#### PROMPT
Please output, exactly and without pictures, the lines from the opening of the listing below through the line containing "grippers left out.", both included.

══════════

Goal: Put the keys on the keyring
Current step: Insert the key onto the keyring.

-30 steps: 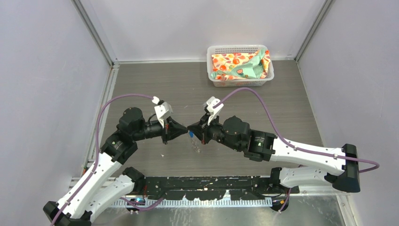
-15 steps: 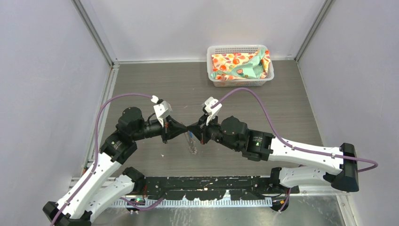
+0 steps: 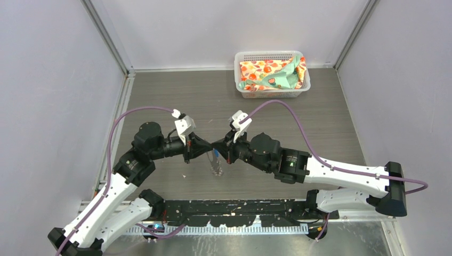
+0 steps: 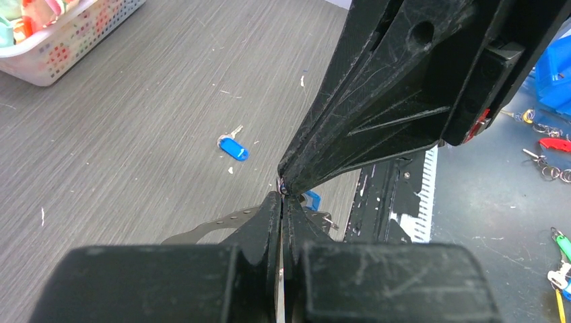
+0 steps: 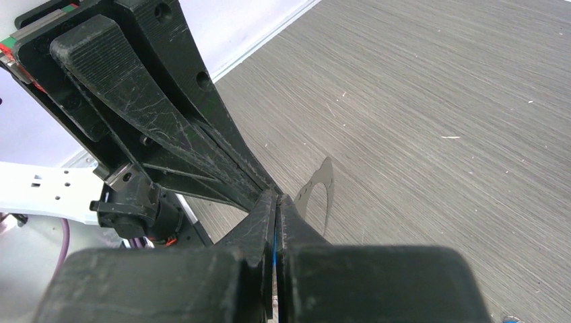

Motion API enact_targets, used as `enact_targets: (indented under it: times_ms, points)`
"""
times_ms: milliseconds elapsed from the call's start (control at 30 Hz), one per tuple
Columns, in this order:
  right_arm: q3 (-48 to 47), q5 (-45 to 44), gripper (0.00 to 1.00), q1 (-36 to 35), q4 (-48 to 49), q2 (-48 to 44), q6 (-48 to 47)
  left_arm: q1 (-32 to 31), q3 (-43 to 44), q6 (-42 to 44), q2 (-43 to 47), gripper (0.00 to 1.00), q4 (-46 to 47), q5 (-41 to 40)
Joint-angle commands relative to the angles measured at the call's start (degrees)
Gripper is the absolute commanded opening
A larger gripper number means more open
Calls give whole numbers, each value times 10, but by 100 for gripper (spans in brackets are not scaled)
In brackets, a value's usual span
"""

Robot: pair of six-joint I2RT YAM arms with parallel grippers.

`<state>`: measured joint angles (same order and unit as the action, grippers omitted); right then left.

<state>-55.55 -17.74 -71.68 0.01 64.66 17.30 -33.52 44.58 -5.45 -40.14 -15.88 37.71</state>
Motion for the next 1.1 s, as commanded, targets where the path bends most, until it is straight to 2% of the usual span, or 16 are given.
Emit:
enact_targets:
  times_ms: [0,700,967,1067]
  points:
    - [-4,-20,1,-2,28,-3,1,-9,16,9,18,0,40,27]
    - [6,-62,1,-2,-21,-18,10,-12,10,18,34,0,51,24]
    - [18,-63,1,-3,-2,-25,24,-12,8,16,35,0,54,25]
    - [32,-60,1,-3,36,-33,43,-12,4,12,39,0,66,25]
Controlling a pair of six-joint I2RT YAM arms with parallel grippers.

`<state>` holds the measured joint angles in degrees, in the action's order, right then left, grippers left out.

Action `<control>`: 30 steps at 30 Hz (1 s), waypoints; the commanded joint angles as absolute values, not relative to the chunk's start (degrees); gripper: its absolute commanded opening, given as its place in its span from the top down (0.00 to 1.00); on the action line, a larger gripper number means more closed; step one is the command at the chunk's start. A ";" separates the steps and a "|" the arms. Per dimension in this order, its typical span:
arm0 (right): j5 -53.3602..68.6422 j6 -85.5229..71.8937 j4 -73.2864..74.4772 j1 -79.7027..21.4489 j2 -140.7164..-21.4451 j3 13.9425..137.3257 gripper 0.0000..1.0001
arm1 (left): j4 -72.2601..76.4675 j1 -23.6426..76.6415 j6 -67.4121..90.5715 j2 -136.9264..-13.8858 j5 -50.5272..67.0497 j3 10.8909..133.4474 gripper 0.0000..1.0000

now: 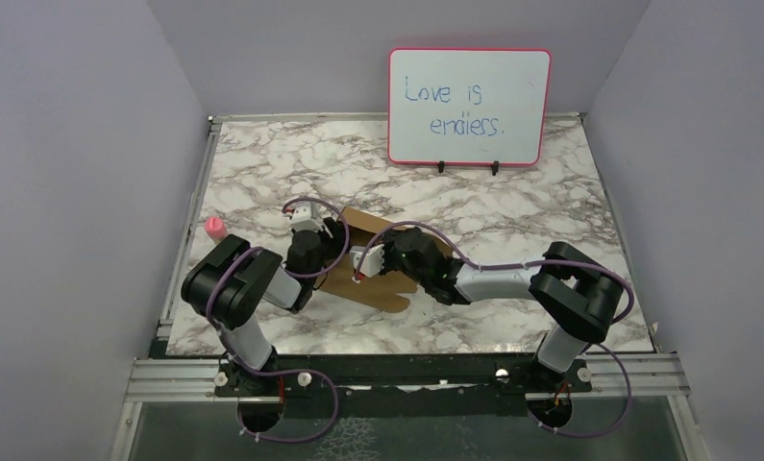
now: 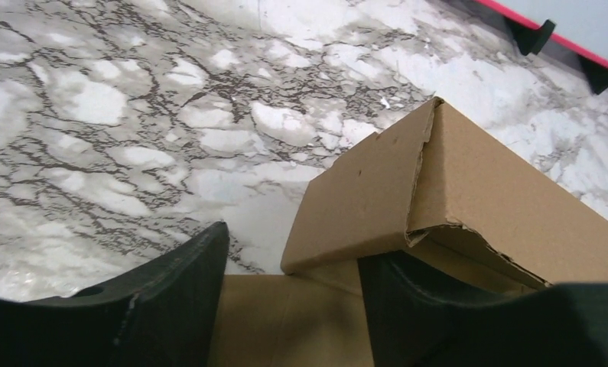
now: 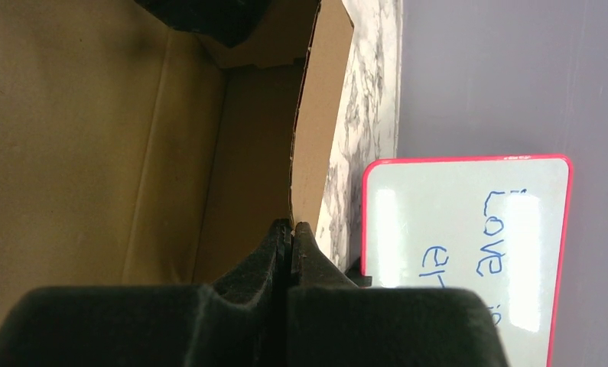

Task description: Fold the paper box

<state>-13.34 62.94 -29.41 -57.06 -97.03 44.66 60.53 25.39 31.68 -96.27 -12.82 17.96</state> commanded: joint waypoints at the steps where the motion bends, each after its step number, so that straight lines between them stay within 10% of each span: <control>1: -12.66 64.36 -20.42 -57.81 -100.13 45.43 0.99 | 73.26 24.57 30.43 -100.61 -8.84 16.90 0.43; 30: -16.38 71.10 -12.96 -58.85 -103.55 52.06 0.99 | 85.49 22.24 31.73 -109.23 -7.05 18.19 0.54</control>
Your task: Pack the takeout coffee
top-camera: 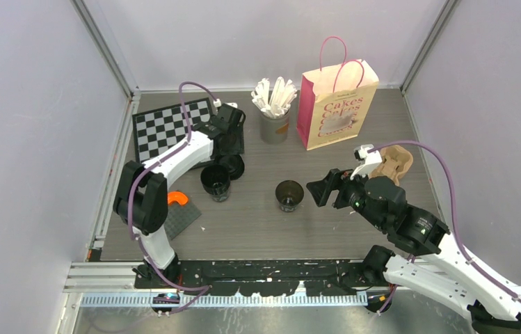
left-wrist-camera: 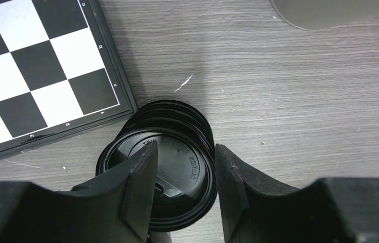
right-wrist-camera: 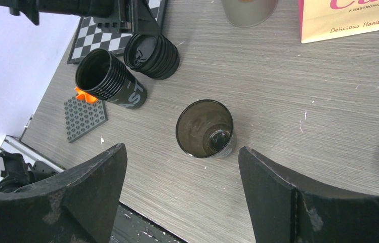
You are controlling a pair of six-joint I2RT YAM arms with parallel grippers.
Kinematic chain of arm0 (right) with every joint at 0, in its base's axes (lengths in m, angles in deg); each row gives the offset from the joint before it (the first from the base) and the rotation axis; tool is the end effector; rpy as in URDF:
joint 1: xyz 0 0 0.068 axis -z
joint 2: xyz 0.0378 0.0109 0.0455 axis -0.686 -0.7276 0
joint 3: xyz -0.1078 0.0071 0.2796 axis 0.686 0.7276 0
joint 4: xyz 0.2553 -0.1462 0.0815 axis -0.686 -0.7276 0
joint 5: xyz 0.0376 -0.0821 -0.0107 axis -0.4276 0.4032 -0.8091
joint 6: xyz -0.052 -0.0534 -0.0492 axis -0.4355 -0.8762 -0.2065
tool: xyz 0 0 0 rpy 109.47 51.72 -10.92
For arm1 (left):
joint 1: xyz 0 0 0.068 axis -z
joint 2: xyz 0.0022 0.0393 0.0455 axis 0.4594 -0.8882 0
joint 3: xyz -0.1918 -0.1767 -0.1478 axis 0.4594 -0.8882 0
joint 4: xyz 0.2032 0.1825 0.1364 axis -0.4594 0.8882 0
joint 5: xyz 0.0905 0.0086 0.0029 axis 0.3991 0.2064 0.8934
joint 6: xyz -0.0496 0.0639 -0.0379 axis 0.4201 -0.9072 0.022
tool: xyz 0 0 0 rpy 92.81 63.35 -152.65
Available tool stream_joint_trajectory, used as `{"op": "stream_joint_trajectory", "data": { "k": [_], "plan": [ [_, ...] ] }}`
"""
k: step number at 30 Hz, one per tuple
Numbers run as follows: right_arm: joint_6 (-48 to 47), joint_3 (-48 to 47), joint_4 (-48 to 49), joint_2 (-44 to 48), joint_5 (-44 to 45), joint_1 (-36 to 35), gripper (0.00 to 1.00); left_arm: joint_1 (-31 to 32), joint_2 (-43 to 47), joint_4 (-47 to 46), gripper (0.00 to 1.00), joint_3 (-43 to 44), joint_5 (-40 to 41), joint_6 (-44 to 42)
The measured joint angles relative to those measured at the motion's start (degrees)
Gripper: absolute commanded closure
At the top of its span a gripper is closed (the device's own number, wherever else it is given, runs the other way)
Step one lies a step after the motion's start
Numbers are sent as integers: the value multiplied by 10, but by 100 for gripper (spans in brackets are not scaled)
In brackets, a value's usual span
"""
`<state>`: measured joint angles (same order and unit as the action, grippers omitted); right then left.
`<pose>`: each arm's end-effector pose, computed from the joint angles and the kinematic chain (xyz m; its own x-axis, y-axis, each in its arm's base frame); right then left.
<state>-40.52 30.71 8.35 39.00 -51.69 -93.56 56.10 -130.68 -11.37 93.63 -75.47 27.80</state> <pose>0.1415 0.1320 0.3506 -0.4600 0.1996 -0.8652 -0.3661 0.8451 0.3896 0.4091 -0.2061 0.2298 -0.7832 -0.0920 -0.6150 -0.0041 0.9897 -0.1429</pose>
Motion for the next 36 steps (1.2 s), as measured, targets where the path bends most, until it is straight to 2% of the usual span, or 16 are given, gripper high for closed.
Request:
{"op": "stream_joint_trajectory", "data": {
  "k": [21,24,28,36],
  "plan": [
    [-4,0,-6,18,6,0,15,0,-24,-7,61,0,9,23],
    [-5,0,-8,21,8,0,15,0,-24,-7,66,0,10,28],
    [-5,1,-10,23,9,0,15,0,-24,-7,78,0,10,34],
    [-9,3,-17,30,14,0,15,0,-24,-7,95,0,10,37]
  ]
}}
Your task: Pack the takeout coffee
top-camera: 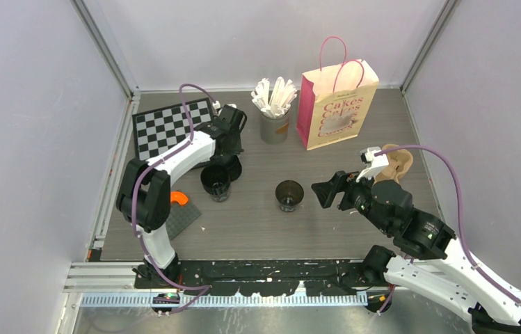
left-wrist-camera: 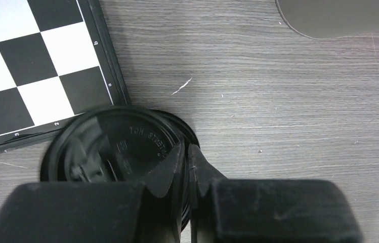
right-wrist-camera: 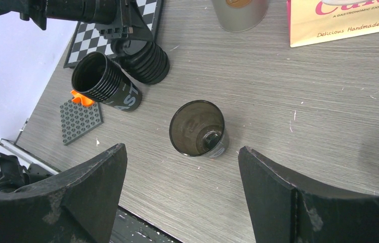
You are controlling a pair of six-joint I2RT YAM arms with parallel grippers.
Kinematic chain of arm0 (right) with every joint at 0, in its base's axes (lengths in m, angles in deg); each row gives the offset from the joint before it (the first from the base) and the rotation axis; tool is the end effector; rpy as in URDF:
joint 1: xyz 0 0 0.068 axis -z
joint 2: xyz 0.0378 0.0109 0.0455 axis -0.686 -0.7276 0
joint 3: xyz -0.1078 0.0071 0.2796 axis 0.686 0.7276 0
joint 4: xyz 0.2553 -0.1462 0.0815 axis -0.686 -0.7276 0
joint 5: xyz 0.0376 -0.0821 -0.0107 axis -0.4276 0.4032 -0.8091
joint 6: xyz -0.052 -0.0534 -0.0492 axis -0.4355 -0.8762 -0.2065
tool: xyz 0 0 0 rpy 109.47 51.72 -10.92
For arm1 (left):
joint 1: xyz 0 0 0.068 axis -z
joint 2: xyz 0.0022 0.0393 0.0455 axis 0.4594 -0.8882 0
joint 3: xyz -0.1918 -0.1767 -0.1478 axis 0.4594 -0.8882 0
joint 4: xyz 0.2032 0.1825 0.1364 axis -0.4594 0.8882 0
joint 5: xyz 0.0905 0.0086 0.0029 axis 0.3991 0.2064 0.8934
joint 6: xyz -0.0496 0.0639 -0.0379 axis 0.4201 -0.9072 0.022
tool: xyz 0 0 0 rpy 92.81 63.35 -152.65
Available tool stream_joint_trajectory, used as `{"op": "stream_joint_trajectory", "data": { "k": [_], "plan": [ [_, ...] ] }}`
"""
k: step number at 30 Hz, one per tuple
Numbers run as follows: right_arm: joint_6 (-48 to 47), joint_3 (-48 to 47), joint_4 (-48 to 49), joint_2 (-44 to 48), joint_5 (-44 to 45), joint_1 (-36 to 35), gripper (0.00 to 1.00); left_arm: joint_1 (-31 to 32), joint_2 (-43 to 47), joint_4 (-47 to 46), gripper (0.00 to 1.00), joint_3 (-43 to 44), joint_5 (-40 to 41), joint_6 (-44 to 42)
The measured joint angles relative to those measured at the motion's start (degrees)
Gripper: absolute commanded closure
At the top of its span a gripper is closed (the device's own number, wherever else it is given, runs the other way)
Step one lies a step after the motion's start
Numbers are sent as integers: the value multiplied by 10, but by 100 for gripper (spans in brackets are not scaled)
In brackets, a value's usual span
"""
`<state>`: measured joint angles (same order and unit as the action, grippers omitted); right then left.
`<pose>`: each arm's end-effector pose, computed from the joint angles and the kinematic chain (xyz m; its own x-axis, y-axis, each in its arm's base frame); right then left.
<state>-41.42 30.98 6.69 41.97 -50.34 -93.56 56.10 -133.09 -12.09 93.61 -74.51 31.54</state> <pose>0.1340 0.1201 0.3533 -0.4346 0.2042 -0.8772 -0.3609 0.8529 0.3773 0.4149 -0.2078 0.2125 -0.7915 -0.1486 -0.5928 -0.0684 0.9854 -0.1558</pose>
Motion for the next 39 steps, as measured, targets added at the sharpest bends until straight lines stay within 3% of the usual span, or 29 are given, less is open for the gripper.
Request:
{"op": "stream_joint_trajectory", "data": {
  "k": [2,10,12,14,22,28,33,39],
  "plan": [
    [0,0,-1,2,1,0,15,0,0,0,100,0,0,1],
    [-2,1,-4,3,3,0,15,0,14,0,100,0,-10,8],
    [-2,1,-5,3,3,0,15,0,19,0,91,0,-15,8],
    [-2,1,-5,3,3,0,15,0,22,1,100,0,-21,8],
    [-2,3,-3,3,3,0,15,0,48,5,100,-4,-45,-7],
    [-2,7,-3,-3,0,0,15,0,66,8,74,-4,-42,-24],
    [-2,8,-3,-4,-1,0,15,0,59,27,62,3,-26,-41],
    [-2,8,-3,-4,-1,0,15,0,14,35,55,43,-21,-78]
  ]
}}
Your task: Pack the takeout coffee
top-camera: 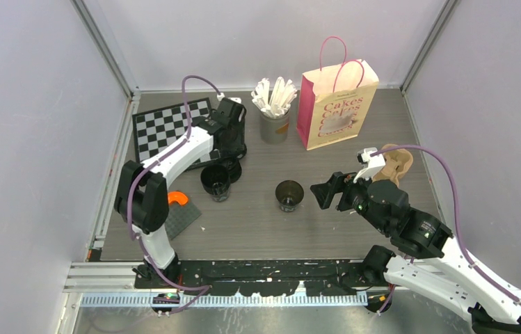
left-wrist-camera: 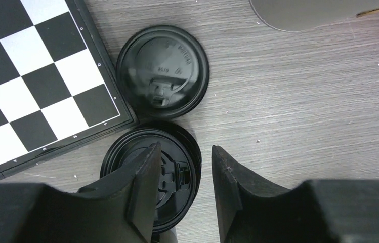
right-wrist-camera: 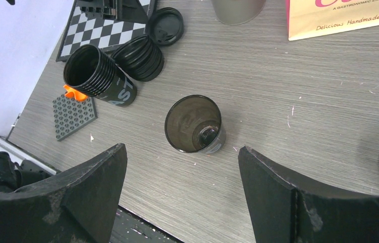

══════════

#### SOLUTION TO THIS EXERCISE
Goal: Put the keys on the keyring
Current step: Insert the key onto the keyring.

-30 steps: 
-15 steps: 
+0 steps: 
+0 steps: 
+0 steps: 

Motion API enact_targets, used as `enact_targets: (indented under it: times_ms, points)`
"""
times_ms: milliseconds elapsed from the call's start (control at 30 Hz), one per tuple
Columns, in this order:
  right_arm: q3 (-48 to 47), q5 (-45 to 44), gripper (0.00 to 1.00), q1 (-36 to 35), q4 (-48 to 49), q2 (-48 to 44), q6 (-48 to 47)
  left_arm: q1 (-32 to 31), q3 (-43 to 44), q6 (-42 to 44), q2 (-43 to 47), gripper (0.00 to 1.00), q4 (-46 to 47), q5 (-41 to 40)
Joint-angle commands relative to the angles measured at the call's start (degrees)
Gripper is the absolute commanded opening
A larger gripper number means more open
Calls give whole numbers, each value times 10, but by 100 for gripper (spans in brackets are not scaled)
In brackets, a value's usual span
"""

Robot: pair of six-joint I2RT YAM arms with parallel grippers.

`<state>`: measured joint angles (same order and unit as the action, grippers omitted); right then left.

<state>-55.55 -17.74 -71.68 0.01 64.66 17.30 -33.52 44.58 -5.45 -40.14 -15.88 37.71</state>
Motion for the next 1.1 s, as commanded, targets where the path bends most, until it is straight to 2% of the usual span, or 16 are given.
Emit:
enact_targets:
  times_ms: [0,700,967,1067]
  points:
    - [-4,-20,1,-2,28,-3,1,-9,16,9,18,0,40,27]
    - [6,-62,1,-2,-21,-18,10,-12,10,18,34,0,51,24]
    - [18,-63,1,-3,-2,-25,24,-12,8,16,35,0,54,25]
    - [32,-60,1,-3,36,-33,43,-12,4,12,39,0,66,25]
Controlling a pair of six-joint I2RT YAM arms with parallel grippers.

`<state>` holds the measured joint angles in degrees, in the action's order, right then left, grippers left out.

Now the output is complete.